Suddenly, it wasn’t just some man in line in front of me, another impediment preventing me from moving on with my day, but rather, this human being; this beautiful, full life force, simply doing his best to live the happiest life he could. I didn’t know him, but I knew him.
I felt an instant, immense tenderness for this man. Tears filled my eyes and I had to intentionally stop myself from crying. It’s like I’d realized something I didn’t even know was possible.
For the briefest moment of time, I’d eradicated a haze that shadows my every experience.
I’ve realized that I am so frequently lost in my thoughts that I miss out on the vibrancy of life all around me. I can’t really see it, or feel it, because I’m blocked.
But sometimes, I am open.

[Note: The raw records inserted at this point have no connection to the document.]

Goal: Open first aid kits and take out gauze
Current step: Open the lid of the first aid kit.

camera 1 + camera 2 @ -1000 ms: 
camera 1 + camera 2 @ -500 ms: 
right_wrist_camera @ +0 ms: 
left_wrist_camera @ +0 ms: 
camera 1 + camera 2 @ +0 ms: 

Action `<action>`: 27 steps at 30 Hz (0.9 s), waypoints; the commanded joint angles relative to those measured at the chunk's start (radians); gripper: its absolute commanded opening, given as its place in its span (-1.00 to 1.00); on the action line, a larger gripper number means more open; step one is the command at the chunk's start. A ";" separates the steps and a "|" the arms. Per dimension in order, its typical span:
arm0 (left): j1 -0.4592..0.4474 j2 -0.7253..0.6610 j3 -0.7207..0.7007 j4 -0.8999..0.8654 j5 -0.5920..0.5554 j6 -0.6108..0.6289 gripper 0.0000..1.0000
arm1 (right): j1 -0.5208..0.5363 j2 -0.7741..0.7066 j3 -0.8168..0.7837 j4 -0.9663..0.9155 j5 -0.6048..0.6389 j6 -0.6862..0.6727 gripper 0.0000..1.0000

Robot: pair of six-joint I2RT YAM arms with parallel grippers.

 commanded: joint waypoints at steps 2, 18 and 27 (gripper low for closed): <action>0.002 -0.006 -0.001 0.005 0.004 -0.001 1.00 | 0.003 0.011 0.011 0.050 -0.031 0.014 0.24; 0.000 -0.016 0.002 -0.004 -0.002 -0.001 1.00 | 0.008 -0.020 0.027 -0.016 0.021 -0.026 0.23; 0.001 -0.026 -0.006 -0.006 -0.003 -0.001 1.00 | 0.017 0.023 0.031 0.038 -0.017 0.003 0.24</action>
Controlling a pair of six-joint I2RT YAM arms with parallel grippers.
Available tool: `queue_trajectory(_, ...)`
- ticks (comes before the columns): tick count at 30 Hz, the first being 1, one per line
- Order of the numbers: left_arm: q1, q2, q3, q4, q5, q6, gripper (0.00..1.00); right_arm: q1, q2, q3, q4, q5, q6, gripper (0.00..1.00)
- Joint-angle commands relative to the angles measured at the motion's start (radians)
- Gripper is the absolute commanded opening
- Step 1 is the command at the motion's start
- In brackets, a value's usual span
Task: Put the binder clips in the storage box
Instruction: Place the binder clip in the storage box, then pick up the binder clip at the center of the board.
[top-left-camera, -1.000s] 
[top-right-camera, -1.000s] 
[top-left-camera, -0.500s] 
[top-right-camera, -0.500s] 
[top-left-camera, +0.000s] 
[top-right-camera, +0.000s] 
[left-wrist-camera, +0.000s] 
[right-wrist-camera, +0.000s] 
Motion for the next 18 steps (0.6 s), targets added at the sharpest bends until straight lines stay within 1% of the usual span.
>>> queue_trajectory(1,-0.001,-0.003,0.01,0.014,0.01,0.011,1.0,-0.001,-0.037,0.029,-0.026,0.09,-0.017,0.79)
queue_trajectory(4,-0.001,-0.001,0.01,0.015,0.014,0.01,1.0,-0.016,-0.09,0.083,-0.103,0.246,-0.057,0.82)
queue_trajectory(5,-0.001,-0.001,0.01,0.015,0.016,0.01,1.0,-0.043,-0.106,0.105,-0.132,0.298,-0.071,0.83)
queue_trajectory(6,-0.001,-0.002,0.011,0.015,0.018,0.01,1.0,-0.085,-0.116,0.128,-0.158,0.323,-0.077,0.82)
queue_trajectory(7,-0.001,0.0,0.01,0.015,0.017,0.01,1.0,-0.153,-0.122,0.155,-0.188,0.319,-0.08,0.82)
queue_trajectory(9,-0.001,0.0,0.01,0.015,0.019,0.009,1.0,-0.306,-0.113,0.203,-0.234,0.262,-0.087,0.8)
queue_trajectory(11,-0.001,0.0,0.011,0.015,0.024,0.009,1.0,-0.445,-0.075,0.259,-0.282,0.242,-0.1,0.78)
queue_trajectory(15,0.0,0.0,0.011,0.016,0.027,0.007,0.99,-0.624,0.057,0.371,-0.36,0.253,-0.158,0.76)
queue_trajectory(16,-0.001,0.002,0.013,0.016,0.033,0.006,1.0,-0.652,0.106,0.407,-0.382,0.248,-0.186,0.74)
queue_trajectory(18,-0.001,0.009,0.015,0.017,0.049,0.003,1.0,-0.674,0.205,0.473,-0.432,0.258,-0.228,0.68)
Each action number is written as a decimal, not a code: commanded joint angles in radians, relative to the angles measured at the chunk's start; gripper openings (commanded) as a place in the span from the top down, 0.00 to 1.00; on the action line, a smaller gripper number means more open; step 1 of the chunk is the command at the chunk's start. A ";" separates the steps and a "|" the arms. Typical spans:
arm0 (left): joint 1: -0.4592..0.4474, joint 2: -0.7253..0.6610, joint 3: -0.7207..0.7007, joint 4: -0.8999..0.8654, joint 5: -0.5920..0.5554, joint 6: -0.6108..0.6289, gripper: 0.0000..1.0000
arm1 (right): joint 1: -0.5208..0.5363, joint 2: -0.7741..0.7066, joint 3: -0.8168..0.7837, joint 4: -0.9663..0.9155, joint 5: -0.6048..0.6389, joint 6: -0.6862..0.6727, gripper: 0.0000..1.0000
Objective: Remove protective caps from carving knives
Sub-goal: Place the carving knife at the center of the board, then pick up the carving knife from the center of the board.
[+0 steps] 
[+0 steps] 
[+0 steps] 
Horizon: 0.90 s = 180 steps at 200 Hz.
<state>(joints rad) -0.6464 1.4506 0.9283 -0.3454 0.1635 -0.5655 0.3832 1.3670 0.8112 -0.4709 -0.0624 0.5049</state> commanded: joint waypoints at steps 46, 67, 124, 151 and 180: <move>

By intentionally bringing myself to the present moment, to whatever I am currently doing, I am able to fully embody it.
I notice the beauty of the clouds as they pass across the sky, the energy emanating from a chorus of birds chirping in the early morning, the rippling waves of sensation that pass through my chest when I hear a song that speaks to my soul.
In these moments, when I am enchanted by the sunrise or running without feeling anything around me, something larger, more expansive has taken over. And, I let it, because it’s what I’m intrinsically longing for.
If I could live in this space every moment of every day, I would, because there is nothing that compares.
It is the distinct, delicious, exquisite nectar of being.